The package metadata resolution system retrieves metadata for packages from upstream repositories. This includes latest available versions, artifact hashes, and publish timestamps. Dependency-Track uses this data for latest version checks, component age policies, and integrity verification.

A singleton durable workflow orchestrates resolution and processes packages in controlled batches. ADR-015 documents the data model.

Responsible consumption of public infrastructure

Public registries like Maven Central, npm, and PyPI share a finite pool of bandwidth across all consumers. Sonatype has documented that 1% of IP addresses account for 83% of Maven Central's total bandwidth, and that registries have begun enforcing organization-level throttling in response, returning HTTP 429 errors to excessive consumers.

For a system like Dependency-Track, which may track hundreds of thousands of components across many projects, this has direct architectural implications. Making an HTTP request per component on every BOM upload or scheduled analysis cycle is not viable. Neither is spawning hundreds of concurrent requests against upstream registries.

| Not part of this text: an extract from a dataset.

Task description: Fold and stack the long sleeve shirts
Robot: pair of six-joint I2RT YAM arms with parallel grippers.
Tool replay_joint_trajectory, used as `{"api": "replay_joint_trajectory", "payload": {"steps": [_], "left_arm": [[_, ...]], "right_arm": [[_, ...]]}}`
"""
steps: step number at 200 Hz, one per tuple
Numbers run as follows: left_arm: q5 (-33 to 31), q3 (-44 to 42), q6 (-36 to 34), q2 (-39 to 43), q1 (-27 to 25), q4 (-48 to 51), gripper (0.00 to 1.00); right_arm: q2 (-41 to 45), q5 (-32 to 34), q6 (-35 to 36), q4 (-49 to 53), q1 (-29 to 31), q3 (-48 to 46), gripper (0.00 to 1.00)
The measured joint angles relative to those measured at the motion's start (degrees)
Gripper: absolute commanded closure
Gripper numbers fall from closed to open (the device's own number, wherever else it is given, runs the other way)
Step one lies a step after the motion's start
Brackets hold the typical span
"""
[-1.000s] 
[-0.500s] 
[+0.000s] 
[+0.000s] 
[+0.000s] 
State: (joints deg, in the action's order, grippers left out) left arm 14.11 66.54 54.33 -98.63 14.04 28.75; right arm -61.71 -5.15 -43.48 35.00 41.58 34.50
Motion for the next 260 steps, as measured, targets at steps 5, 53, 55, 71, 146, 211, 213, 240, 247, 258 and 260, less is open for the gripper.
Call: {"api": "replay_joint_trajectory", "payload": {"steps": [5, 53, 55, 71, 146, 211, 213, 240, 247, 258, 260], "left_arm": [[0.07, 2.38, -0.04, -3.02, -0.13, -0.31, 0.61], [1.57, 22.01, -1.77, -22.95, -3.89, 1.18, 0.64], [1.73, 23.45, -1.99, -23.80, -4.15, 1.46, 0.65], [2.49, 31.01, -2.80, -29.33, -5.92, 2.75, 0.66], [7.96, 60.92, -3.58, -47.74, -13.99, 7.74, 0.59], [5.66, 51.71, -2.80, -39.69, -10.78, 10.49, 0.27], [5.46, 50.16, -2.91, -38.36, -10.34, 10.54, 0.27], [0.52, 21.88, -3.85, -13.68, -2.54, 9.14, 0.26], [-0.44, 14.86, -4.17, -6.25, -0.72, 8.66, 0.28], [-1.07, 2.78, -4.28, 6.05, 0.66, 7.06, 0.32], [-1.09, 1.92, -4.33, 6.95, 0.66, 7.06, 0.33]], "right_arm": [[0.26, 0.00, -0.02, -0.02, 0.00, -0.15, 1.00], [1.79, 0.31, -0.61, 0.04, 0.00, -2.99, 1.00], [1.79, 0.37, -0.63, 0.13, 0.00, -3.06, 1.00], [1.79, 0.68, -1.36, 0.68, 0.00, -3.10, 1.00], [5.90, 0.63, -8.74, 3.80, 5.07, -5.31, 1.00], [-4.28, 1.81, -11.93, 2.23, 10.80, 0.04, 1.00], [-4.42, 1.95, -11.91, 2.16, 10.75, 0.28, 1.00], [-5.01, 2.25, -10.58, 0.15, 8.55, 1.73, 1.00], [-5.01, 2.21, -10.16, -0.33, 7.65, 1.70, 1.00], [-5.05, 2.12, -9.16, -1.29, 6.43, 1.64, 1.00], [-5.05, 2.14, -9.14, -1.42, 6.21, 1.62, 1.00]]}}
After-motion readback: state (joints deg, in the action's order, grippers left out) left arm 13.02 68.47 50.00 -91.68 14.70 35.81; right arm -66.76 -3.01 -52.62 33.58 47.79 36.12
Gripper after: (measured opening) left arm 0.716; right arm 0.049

Both patterns would quickly exhaust rate limits, especially in larger deployments where many API server instances run concurrently.

The resolution system thus favors scheduled, controlled processing over ad-hoc lookups. The system identifies components needing metadata resolution in batches, resolves them sequentially per resolver, and persists results with enough provenance to avoid redundant upstream requests.

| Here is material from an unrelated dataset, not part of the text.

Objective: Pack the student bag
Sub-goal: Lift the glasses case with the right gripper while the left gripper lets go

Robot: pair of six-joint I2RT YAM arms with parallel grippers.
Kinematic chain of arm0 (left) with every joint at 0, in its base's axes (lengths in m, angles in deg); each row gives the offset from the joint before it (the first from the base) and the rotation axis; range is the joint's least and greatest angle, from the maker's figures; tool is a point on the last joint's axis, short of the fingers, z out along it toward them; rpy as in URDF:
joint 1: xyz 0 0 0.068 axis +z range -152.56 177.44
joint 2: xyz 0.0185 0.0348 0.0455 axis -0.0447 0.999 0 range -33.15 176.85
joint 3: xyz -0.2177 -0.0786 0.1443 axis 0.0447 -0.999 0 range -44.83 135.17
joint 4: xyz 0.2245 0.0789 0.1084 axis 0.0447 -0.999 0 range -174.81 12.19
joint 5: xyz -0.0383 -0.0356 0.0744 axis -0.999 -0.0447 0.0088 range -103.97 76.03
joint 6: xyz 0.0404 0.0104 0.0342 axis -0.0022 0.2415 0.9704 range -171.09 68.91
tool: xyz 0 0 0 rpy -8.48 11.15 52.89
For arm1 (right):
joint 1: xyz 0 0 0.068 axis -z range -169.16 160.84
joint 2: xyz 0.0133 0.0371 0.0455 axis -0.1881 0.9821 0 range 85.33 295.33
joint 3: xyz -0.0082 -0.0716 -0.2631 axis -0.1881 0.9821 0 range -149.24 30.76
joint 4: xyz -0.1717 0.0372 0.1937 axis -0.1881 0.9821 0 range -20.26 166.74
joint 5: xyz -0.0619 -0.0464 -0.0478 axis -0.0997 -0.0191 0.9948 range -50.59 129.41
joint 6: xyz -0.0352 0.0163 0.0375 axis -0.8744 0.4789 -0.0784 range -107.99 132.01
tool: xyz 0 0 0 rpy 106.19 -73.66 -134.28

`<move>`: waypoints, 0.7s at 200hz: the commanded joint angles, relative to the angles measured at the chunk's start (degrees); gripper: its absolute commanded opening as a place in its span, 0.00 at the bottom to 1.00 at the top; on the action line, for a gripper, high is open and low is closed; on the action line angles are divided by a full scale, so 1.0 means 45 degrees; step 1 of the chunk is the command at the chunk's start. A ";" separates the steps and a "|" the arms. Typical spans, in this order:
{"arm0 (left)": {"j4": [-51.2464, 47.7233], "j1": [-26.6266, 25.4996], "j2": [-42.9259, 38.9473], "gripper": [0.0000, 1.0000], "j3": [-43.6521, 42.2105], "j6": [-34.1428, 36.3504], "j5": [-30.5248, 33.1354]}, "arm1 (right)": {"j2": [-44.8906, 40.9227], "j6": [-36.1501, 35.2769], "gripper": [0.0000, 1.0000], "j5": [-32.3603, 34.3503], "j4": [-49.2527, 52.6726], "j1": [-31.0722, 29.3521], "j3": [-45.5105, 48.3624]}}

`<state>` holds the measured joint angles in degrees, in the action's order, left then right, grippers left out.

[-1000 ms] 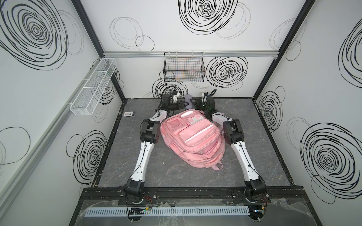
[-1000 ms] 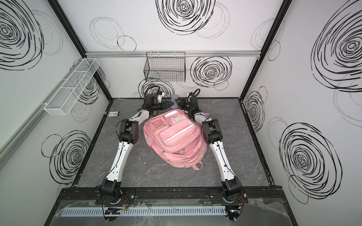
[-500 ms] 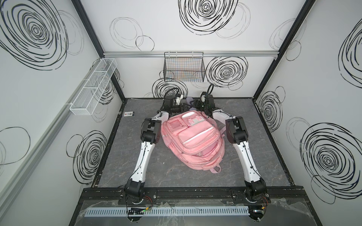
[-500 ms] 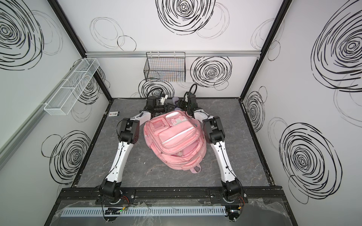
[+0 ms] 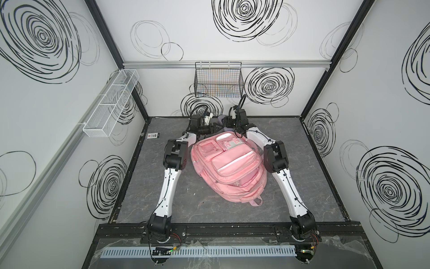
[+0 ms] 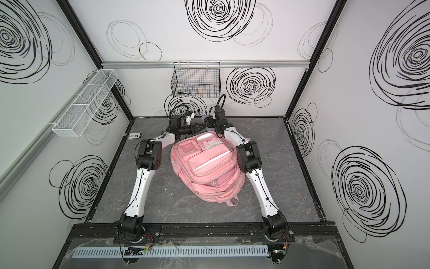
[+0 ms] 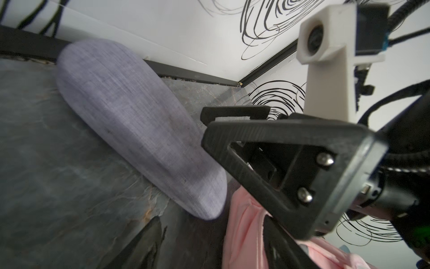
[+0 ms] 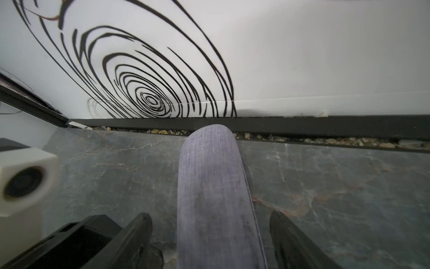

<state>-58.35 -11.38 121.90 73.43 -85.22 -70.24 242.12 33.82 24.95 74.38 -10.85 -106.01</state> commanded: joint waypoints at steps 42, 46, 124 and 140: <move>0.1632 0.0629 -0.1911 0.73 -0.1053 0.0083 -0.0283 | 0.0837 -0.1818 0.86 0.0284 0.1480 -0.0408 -0.0115; 0.1635 0.0649 -0.1946 0.73 -0.1083 0.0101 -0.0288 | 0.0884 -0.1836 0.86 0.0347 0.1574 -0.0430 -0.0210; 0.1939 0.0933 -0.3553 0.73 -0.2836 0.0397 -0.0012 | -0.0058 -0.2330 0.51 0.0553 0.2039 -0.0321 0.0121; 0.2218 0.1041 -0.4270 0.73 -0.3766 0.0501 0.0287 | -0.0998 -0.2219 0.45 0.0355 0.1711 -0.0145 0.1235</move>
<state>-53.32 -8.04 108.78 60.64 -84.57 -70.04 243.43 24.96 27.79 78.82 -11.90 -106.05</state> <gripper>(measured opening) 0.725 0.652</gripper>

Resolvers also issue conditional HTTP requests when refreshing data. A small shared cache stores each upstream response body together with its ETag and Last-Modified validators. Refreshes after the in-process freshness window send If-None-Match (or If-Modified-Since) and most often exchange a small 304 Not Modified rather than a full metadata document. This cuts upstream bandwidth without changing how often the system contacts the registry, and on registries that exempt 304 responses from rate limiting (notably the GitHub API) it also conserves quota. Sonatype's Open is not costless: reclaiming sustainable infrastructure post explains the motivation.

Data model

Two tables form a two-level hierarchy, both keyed by PURL:

  • PACKAGE_METADATA: Keyed by PURL without version, qualifiers, or subpath (for example, pkg:maven/com.acme/acme-lib). Stores the latest available version and resolution provenance. One record per package.
  • PACKAGE_ARTIFACT_METADATA: Keyed by full PURL including qualifiers and subpath (for example, pkg:maven/com.acme/acme-lib@1.2.3?type=jar). Stores artifact hashes, publish timestamp, and resolution provenance. One record per distinct artifact. Has a foreign key to PACKAGE_METADATA.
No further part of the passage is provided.